INSTRUCTIONS TO FOLLOW. If a line in the entries below includes "green", show that line.

EXCERPTED RECORDS.
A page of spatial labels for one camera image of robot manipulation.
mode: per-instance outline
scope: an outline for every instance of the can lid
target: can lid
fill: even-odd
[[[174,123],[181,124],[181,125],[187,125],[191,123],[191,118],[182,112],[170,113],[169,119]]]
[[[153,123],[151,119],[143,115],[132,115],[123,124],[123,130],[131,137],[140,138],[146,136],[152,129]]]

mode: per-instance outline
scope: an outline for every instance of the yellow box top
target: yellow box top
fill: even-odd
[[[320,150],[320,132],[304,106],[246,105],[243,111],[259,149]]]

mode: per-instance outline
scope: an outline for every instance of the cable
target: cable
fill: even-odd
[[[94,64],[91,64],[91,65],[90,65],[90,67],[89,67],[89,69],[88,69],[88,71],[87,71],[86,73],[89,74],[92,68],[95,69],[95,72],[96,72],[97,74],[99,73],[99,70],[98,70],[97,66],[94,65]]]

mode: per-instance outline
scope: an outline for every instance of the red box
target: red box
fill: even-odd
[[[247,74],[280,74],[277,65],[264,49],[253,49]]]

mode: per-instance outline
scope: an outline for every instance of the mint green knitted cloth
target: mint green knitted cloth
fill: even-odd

WRITTEN SOLUTION.
scope: an outline for every instance of the mint green knitted cloth
target: mint green knitted cloth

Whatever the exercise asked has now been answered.